The Inuit Language Protection Act of 2008 establishes the right for parents to have their children receive an education in Inuktitut. Inuit intergenerational (from Elder to youth) and experiential (learning through participation) knowledge has also been called "Inuit ecological knowledge" (IEK), "Traditional Ecological Knowledge" (TEK) or "Local Ecological Knowledge" (LEK).

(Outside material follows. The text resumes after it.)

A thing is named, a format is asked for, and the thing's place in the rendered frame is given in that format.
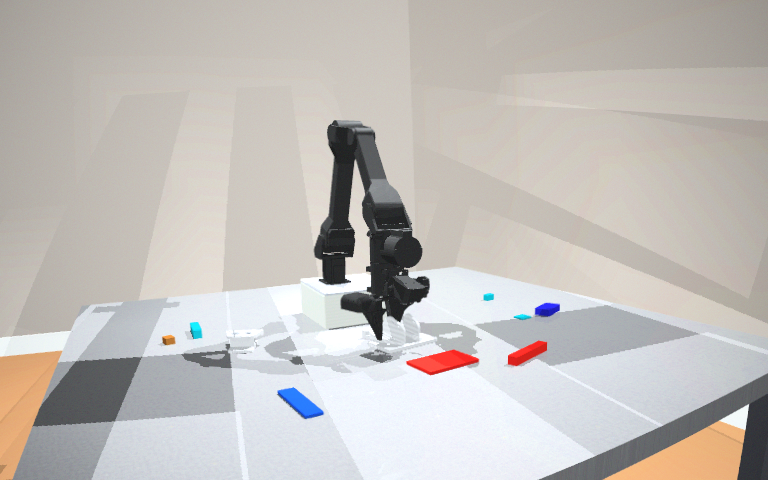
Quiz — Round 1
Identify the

===Studies of traditional knowledge===
The Igloolik Research Centre in Igloolik, Nunavut focuses on documenting Inuit Qaujimajatuqangit, as well as climatology and seismic data research. In 1999, Nunavut Arctic College began publishing Qaujimajatuqangit oral history through the Interviewing Inuit Elders book series, which covers Elders' perspectives on a wide range of topics from law and health to cosmology, dream interpretation, and shamanism.

==Politics==
Since the early 21st century, Qaujimajatuqangit has become something of a political slogan in Nunavut, as the government attempts to integrate the traditional culture of the Inuit more into their modern governance structure in order to combat disempowerment caused by colonialism. Much of this integration involves citing oral history, including generational history, through interviews with Elders. While Royal Canadian Mounted Police officers and non-Inuk critics have dismissed oral history as unreliable and less concrete than statistics, Nunavut's government has been known to consult with Elders on matters of culture and environmental knowledge. IQ has also gained popularity in Canada's further-south provinces, but has yet to reach a similar level of prominence.

== In academia ==
Qaujimajatuqangit has been increasingly incorporated into Canadian academic settings in the 21st century. Marine biologist Enooyaq Sudlovenick uses Qaujimajatuqangit to study the health of marine arctic animals including beluga and ringed seals. In 2021, Polar Biology journal published the results of a study that used IEK (through interviewing Inuit Elders and hunters) to track the change in location of Atlantic walruses in the face of climate change. For this study, 32 Inuk Elders and walrus hunters (and one non-Inuk hunter) from Nunavik were interviewed to give their observations on whether or not the location of local Nunavik and Nunavut walruses had changed, either because of hunting or temperature increases. Interviewees were selected based on their advanced knowledge of walrus hunting and recognition by their local Hunters, Fishers and Trappers Associations.